In fact, what feels so immediately inviting about “Company B,” which kicked off the evening, is that we’re clearly in the world of a story. It’s a collection of interconnected scenes set during World War II, with songs by the Andrews Sisters and sweet young people jitterbugging in soft skirts, wide khakis and buttondowns, their hair slicked or ponytailed. We could be watching a musical, something akin to “On the Town” or “South Pacific.” The dancers flirt, canoodle, throw themselves into friendly pileups like kids in heaven’s schoolyard.
But Taylor’s theatrical sense, with its deceptive simplicity, is cunning and complicated. He created “Company B” in 1991, thanks to the Kennedy Center’s Ballet Commissioning Project, which brought together leading choreographers and the nation’s top ballet companies. Taylor made this work simultaneously for his enterprise and for the Houston Ballet. Perhaps that year’s recession contributed to his perspective of doomed joy, for while his amiable cast of innocents are hooking up, they are also mysteriously breaking down.

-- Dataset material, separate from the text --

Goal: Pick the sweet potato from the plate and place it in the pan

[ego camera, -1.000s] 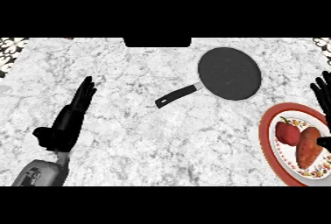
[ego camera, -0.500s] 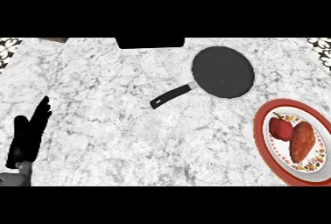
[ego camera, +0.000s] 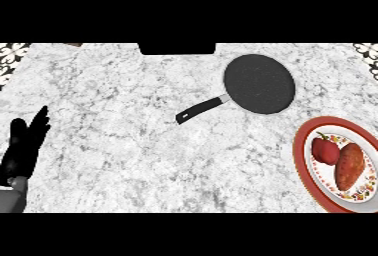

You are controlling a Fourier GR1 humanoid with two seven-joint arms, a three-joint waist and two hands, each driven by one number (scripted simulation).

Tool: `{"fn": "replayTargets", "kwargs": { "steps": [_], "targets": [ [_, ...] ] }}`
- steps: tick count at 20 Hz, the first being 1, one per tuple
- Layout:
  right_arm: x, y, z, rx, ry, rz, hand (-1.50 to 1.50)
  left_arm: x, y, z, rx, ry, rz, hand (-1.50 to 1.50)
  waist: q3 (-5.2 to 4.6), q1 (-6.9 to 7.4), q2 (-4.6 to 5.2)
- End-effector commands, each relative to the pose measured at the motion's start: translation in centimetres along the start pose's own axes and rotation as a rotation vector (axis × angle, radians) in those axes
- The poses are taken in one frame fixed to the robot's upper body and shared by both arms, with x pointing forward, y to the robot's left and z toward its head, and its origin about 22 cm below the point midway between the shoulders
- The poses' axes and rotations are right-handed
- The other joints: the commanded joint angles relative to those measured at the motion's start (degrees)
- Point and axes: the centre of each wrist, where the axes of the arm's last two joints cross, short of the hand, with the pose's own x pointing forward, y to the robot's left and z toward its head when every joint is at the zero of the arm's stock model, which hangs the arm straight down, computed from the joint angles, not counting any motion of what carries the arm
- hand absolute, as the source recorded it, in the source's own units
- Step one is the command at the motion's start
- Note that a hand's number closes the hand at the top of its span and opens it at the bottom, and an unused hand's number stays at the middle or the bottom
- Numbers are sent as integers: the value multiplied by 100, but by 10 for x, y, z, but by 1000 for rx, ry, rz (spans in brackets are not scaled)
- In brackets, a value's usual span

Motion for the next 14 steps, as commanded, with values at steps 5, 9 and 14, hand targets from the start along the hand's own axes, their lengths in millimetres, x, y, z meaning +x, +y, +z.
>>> {"fn": "replayTargets", "kwargs": {
  "steps": [5,9,14],
  "targets": [
    [76,-27,-32,258,189,495,-150,10,-4,3,-11,-20,-9,0,-23,94,9],
    [101,-13,-50,367,309,671,-150,2,-3,1,-30,-12,4,0,-15,189,36],
    [119,21,-60,460,411,827,-150,9,-8,3,-36,-42,-23,0,-2,347,54]
  ]
}}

The vignettes take a dark turn: A lover falls to the ground, leaving his partner bereft. Another slips out of his beloved’s grasp and slowly joins a ghostly parade of marching men behind him, falling seamlessly into step and out of view. The marching is stylized, of course; this is not playacting. But with the soldiers’ action honed into a controlled dance move, knees sweeping high and fingers splayed, there’s a sense of transformation into something beyond the familiar, something eerily extraordinary, not quite human.

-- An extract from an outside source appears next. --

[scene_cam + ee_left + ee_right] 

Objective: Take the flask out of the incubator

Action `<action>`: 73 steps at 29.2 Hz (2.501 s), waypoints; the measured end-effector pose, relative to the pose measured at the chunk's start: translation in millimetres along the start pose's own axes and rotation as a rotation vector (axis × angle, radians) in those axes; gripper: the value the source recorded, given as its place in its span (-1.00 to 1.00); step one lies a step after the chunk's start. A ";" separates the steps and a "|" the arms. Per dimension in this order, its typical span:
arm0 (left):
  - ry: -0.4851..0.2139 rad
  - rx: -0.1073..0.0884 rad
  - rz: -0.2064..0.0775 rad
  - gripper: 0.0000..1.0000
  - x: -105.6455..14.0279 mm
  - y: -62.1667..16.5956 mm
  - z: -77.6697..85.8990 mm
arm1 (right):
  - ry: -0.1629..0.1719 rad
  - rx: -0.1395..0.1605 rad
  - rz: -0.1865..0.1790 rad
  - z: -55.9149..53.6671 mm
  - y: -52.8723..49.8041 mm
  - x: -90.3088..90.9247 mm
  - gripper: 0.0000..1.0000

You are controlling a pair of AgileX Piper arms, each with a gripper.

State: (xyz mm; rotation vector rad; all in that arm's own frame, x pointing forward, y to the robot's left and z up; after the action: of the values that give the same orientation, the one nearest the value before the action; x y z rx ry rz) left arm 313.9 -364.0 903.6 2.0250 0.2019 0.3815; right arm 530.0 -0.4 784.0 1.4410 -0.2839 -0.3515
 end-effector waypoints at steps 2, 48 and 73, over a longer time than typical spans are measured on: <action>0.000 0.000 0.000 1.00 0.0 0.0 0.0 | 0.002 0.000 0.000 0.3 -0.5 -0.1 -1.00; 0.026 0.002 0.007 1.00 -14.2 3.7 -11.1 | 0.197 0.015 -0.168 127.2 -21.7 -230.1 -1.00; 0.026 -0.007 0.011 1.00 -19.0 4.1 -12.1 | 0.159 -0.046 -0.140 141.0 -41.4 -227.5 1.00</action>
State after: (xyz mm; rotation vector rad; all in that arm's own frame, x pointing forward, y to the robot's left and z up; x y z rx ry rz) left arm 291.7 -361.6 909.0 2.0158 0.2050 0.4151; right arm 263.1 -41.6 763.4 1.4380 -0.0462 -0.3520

Transformation is a theme of this work. By the end, the dancers have gradually spiraled into a new awareness. Their world doesn’t look much different (same clothes, same songs), but it feels oceans apart from the eager bounce of the earlier scenes. The characters have grown distanced from their former selves, changed by death and loss. This effect socked me in the gut when I saw the work’s premiere 30 years ago, and it still hurts now, in mightily different circumstances. This is Taylor’s genius, the ability to conjure a transformed state of being right before our eyes.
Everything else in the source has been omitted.